REGIONAL EMPLOYMENT EFFECTS OF MINIMUM WAGE: EVIDENCE FROM A SPATIAL PANEL ANALYSIS IN THAILAND
Abstract
This study examines the effects of Thailand's nationwide minimum wage unification on provincial employment using a Spatial Durbin Model (SDM) that decomposes the total effect into direct within-province and indirect cross-province spillover components. We exploit variation in treatment intensity, measured by the baseline Kaitz index, across 76 provinces from 2007 to 2016. A non-spatial event study reveals positive but imprecise employment responses in the short run (2012–2013), followed by negative responses from 2014 onward.

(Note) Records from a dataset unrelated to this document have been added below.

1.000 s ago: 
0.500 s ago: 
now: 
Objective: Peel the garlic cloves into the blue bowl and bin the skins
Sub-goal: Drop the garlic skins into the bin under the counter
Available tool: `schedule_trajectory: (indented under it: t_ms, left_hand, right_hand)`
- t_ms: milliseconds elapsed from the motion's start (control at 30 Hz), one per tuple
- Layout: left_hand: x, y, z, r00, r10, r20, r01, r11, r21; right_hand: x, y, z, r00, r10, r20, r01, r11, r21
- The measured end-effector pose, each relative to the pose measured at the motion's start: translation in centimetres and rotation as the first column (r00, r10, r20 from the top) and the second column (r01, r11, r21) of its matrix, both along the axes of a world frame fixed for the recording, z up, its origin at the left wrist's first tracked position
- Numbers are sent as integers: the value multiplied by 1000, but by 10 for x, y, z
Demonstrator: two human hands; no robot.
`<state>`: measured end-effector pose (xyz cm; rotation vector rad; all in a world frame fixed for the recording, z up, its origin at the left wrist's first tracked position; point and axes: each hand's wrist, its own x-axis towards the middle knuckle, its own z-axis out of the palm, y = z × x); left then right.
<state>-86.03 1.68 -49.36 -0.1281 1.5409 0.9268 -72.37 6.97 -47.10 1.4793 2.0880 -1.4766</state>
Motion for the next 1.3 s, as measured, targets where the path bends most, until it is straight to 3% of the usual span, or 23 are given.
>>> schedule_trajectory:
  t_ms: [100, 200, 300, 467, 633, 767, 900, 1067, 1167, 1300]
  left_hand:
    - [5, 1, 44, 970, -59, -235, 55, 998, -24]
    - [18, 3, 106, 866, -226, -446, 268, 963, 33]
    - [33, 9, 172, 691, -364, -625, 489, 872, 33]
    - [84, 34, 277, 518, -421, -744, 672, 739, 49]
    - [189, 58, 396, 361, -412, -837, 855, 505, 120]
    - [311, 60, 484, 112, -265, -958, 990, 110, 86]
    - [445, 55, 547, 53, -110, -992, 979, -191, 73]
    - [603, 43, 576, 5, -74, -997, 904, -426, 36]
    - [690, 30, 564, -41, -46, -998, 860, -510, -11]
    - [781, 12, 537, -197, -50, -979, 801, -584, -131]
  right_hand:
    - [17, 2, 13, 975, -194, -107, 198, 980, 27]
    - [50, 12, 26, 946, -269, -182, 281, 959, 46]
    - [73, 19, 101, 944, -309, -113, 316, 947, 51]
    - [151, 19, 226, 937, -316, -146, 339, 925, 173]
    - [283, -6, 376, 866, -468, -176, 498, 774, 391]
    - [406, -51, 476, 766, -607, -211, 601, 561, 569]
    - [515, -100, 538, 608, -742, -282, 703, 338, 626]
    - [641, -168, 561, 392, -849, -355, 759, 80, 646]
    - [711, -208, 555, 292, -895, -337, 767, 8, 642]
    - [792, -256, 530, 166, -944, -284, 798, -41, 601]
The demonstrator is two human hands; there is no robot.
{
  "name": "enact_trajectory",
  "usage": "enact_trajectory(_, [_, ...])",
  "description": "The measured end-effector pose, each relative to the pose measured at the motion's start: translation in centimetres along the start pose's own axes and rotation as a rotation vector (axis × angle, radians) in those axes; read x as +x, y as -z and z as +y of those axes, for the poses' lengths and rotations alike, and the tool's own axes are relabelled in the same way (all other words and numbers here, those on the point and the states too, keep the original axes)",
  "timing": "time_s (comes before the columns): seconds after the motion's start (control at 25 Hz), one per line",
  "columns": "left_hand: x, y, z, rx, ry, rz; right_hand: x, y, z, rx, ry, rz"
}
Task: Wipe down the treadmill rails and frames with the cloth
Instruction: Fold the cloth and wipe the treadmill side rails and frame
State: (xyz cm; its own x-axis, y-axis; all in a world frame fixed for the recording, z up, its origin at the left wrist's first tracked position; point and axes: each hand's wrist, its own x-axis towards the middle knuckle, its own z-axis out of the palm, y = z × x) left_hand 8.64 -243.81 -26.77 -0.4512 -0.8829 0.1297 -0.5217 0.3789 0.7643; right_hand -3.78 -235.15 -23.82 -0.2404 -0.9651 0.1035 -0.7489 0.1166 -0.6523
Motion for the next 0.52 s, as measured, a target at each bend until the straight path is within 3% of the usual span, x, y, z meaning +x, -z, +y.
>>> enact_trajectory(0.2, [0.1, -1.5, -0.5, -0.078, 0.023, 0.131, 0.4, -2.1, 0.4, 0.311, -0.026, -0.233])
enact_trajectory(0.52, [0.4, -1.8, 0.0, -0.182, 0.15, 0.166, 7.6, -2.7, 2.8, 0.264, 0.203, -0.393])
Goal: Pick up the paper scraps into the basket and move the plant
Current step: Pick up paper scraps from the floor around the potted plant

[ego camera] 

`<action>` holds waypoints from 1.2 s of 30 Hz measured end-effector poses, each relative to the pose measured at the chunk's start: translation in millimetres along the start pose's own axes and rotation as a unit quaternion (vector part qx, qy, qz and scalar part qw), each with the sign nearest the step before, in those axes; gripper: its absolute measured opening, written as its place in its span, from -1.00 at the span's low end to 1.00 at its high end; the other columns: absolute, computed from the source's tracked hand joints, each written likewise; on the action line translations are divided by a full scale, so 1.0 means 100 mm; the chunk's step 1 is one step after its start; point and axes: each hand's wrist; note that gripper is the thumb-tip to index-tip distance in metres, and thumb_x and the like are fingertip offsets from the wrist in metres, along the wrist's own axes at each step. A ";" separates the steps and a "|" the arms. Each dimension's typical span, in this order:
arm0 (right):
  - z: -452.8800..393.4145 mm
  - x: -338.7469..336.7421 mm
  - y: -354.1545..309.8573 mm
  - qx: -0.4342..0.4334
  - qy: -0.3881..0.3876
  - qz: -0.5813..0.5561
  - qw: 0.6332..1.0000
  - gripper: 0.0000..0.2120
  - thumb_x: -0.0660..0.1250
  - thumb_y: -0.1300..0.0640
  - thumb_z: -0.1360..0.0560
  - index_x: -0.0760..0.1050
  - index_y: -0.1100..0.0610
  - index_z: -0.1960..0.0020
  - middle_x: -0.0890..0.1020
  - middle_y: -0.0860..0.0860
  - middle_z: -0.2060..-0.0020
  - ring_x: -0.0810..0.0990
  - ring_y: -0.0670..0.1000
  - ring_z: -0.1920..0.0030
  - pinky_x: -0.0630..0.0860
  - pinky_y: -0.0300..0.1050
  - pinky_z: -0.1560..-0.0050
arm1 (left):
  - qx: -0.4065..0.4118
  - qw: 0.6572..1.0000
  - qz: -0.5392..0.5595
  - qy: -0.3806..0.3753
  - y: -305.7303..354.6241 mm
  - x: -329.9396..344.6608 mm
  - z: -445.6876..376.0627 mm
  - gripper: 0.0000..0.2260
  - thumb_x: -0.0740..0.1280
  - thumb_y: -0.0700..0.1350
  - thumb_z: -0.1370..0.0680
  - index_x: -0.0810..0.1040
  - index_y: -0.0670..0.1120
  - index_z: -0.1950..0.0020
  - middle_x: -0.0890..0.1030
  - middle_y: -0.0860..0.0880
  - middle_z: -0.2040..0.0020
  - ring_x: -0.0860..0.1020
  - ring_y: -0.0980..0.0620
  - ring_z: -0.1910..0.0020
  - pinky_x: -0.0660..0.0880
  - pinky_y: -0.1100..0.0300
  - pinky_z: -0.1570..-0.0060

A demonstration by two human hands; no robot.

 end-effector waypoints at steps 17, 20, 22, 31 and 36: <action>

The SDM confirms this pattern and shows that spatial spillovers account for more than half of the total employment response. In the medium run (2014–2016), the total elasticity of formal employment is -1.25, with the indirect spillover component roughly equal in magnitude to the direct effect. Informal employment shows a weaker direct response but significant negative indirect effects, suggesting the informal sector is more sensitive to regional economic conditions than to the province's own minimum wage. The negative labor force response is consistent with migrant workers exiting the labor market rather than migrating between sectors. These results indicate that non-spatial models cannot capture the full regional employment cost of the minimum wage policy. The findings are relevant to the design of Thailand's minimum wage, as they suggest that employment consequences extend beyond any single province.